Look for "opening" in each line of the entries, and return the matching lines.

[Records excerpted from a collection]
__________________________________________________

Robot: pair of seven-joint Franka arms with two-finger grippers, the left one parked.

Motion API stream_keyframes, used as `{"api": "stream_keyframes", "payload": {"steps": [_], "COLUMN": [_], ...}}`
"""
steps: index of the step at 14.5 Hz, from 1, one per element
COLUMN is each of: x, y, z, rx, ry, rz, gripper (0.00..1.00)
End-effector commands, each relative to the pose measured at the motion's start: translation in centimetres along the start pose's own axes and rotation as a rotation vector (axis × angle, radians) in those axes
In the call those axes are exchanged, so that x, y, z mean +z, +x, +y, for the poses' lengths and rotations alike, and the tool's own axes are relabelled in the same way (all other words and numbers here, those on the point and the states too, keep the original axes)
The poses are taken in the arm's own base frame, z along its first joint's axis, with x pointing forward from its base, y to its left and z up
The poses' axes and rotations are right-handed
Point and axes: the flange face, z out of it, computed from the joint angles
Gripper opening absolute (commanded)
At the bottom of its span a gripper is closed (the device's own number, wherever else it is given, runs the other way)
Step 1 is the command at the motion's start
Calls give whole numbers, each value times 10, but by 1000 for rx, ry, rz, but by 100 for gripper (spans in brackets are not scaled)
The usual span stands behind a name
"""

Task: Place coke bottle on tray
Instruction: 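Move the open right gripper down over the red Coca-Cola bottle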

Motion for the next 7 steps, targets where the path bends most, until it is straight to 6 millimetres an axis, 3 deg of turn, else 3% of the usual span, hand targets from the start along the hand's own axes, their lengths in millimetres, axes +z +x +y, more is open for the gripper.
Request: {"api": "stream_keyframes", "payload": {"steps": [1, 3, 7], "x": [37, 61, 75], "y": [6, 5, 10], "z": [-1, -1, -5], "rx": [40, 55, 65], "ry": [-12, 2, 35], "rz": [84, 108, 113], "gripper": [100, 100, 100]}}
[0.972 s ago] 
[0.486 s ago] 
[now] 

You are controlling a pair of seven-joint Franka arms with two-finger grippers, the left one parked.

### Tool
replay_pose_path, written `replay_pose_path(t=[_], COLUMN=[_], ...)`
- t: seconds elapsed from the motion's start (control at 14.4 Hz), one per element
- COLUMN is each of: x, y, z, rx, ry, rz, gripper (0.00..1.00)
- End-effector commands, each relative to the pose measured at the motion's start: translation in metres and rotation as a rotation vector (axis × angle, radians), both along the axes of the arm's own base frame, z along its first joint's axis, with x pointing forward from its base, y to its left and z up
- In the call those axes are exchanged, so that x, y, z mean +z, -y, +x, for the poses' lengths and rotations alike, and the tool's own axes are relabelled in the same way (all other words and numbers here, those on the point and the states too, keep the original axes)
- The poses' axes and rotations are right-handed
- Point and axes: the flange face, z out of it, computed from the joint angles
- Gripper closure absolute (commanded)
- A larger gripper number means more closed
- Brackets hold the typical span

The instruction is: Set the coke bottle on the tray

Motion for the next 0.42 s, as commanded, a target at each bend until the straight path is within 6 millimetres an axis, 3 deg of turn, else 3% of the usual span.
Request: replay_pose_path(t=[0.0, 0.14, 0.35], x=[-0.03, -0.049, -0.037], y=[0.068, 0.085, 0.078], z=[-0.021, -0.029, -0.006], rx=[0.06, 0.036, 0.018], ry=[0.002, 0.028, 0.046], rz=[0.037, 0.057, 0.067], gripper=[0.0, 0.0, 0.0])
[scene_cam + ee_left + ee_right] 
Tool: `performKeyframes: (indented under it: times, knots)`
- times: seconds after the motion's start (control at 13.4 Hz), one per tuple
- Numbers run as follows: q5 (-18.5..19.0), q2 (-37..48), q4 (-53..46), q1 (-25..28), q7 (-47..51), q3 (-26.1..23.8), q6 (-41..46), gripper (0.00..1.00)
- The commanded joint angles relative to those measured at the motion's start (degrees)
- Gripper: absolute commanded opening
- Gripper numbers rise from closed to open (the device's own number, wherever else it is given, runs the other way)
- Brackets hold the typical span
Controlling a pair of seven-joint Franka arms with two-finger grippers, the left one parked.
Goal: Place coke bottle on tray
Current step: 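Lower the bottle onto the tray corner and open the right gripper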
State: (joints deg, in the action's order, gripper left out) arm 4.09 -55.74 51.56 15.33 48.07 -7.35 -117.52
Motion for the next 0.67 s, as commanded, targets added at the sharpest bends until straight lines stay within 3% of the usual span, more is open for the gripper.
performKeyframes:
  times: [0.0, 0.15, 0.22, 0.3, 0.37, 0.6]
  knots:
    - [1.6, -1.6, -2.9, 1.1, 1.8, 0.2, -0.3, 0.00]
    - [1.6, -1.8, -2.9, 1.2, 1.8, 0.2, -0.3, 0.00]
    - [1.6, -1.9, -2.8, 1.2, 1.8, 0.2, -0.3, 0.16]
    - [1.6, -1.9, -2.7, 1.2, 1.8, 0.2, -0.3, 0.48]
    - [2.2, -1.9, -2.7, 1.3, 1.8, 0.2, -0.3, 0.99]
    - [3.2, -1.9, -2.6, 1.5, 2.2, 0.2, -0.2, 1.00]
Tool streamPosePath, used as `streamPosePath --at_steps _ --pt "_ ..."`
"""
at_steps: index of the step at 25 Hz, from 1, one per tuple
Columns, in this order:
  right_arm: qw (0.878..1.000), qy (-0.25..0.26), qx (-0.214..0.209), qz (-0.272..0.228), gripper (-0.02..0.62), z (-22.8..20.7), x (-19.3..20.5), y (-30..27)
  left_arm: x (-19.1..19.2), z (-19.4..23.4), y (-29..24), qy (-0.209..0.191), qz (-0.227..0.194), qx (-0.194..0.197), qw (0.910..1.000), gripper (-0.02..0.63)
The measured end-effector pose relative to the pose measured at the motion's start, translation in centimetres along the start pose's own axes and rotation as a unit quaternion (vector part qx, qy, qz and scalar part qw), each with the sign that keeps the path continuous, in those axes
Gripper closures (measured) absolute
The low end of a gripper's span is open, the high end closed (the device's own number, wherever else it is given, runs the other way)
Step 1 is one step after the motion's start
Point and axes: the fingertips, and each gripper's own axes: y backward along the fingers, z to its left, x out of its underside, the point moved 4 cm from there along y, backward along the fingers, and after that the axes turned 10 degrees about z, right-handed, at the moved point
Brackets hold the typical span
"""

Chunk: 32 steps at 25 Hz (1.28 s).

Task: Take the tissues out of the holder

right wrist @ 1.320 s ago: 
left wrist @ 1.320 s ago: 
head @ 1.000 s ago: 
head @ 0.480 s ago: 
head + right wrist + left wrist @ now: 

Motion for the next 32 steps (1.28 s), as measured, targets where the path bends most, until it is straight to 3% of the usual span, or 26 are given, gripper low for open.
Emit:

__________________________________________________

** THE COMPLETED TASK **
Gripper opening absolute (commanded)
- Gripper: absolute commanded opening

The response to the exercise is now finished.